Checkpoint inhibitor (CPI) therapies targeting PD-1 and CTLA-4 have improved survival in patients with metastatic melanoma [
1]. Immune-related adverse events (irAEs) are the most common toxicity associated with CPI therapies. IrAEs can affect any organ and result from immune dysregulation targeting normal tissue. Resultantly, patients with pre-existing autoimmunity are routinely excluded from CPI clinical trials for fear of exacerbating their underlying autoimmune condition and have limited treatment options. A notable, recently reported small retrospective review of 30 patients with pre-existing autoimmunity and advanced melanoma treated with
ipilimumab (anti-CTLA-4 antibody) demonstrated that 27 % developed an autoimmune exacerbation and 33 % developed conventional grade 3–5 irAEs [
2] including death. In specific relevance to this case, six of those patients had inflammatory bowel disease and two of them experienced a grade 3–5 irAE. Therefore, determining how to safely deliver immunotherapies to this unique population without exacerbating their autoimmune condition poses a significant clinical challenge and remains an unmet medical need.

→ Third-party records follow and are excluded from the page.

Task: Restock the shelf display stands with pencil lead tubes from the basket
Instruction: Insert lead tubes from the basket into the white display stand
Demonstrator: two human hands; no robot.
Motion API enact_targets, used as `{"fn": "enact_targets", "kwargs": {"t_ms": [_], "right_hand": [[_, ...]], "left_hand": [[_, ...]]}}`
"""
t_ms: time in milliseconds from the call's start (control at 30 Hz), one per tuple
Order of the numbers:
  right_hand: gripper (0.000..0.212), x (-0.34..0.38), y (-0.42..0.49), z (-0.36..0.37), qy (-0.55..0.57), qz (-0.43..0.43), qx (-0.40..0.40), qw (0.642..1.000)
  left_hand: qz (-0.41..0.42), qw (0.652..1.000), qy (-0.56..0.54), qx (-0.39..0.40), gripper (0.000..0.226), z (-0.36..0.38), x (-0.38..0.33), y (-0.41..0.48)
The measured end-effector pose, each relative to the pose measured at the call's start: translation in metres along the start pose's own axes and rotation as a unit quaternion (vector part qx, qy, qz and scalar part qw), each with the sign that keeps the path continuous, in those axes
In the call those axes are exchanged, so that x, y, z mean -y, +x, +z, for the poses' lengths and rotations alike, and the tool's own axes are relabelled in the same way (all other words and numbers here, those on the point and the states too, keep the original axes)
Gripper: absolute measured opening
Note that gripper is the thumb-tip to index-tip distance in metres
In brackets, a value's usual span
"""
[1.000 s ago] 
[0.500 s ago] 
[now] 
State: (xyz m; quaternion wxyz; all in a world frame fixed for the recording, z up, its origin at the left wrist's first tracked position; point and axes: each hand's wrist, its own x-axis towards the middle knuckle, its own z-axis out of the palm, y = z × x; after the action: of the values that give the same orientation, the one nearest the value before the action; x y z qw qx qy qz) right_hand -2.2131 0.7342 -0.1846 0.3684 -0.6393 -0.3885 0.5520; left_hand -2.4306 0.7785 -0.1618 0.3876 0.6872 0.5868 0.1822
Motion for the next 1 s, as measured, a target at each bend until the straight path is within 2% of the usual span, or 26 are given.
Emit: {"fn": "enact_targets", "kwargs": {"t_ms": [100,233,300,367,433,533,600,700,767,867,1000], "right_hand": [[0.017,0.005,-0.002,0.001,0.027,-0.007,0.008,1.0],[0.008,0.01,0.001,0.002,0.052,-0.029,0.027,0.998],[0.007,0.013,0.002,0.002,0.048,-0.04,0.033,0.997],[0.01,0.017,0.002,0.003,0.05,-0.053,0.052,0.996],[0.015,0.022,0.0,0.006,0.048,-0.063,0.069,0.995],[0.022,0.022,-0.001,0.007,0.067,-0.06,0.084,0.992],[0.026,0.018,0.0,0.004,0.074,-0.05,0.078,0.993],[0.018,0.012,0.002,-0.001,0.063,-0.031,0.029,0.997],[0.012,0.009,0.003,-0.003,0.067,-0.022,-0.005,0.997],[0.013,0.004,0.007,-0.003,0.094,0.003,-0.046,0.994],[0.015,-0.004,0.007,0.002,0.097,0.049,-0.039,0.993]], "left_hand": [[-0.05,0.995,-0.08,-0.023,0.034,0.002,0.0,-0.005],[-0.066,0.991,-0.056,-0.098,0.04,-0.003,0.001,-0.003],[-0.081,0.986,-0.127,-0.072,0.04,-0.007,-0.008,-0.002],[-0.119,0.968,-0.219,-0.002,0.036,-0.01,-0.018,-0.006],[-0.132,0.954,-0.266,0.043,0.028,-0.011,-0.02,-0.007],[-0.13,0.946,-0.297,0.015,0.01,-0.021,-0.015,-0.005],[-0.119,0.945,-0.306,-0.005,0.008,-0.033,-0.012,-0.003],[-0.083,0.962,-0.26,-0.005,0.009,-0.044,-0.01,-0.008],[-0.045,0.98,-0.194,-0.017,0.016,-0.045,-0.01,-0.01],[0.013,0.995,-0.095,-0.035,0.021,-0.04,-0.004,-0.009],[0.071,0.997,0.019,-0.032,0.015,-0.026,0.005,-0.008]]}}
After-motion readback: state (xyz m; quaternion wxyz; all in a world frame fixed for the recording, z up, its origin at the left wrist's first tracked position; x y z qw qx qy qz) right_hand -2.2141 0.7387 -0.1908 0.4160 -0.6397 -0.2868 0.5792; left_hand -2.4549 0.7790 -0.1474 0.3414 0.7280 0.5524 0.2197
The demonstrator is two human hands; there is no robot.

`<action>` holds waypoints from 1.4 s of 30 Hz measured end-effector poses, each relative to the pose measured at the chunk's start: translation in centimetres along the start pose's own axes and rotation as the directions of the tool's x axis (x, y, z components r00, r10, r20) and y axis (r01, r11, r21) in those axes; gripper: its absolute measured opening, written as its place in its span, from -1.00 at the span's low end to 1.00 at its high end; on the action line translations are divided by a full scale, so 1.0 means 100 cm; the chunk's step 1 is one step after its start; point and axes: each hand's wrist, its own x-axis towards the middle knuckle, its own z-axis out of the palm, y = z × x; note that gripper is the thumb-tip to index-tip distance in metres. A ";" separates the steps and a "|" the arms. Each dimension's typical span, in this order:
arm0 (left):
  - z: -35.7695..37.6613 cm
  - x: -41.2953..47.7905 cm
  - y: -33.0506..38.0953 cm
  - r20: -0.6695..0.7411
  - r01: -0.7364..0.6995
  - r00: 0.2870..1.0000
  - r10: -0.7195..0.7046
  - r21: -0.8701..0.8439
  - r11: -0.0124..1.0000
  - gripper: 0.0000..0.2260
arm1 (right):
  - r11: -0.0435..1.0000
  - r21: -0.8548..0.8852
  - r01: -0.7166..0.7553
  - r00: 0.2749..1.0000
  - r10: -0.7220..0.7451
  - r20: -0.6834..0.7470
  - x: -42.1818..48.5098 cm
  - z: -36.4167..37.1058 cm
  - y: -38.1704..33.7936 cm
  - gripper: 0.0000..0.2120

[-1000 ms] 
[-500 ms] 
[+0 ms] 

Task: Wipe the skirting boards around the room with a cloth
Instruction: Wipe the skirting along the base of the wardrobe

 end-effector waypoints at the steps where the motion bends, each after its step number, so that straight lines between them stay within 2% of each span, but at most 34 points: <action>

Previous studies report Th-17, a helper T cell subset that releases interleukin-17 (IL-17), as a key mediator of many autoimmune diseases, including inflammatory bowel disease and CPI-induced colitis [
3‐
5]. Importantly, IL-6 plays an essential role in inducing Th-17 from naïve CD4
+ T cells [
6]. Because of this, there has been recent interest in targeting this differentiated T cell pathway as novel therapy for autoimmunity [
3]. In addition, IL-6 blockade has shown efficacy in reversing cytokine release syndrome, a clinical by-product of excessive immune activation seen with adoptive T cell therapies [
7,
8], and has also shown preliminary efficacy against Crohn’s disease in an early pilot trial [
9]. Here, we report a case in which
pembrolizumab (anti-PD-1 antibody) was co-administered with
tocilizumab, an anti-IL-6 receptor antibody that is FDA-approved for the treatment of rheumatoid arthritis, juvenile idiopathic arthritis, and polyarticular juvenile rheumatoid arthritis, in a patient with concomitant advanced melanoma and refractory Crohn’s disease. The patient showed a significant, durable antitumor response with limited Crohn’s disease exacerbation. This suggests that anti-PD-1 therapies, when combined with selective immune inhibitors, can have clinical benefit while possibly delaying autoimmune exacerbation in patients with concurrent advanced melanoma and Crohn’s disease.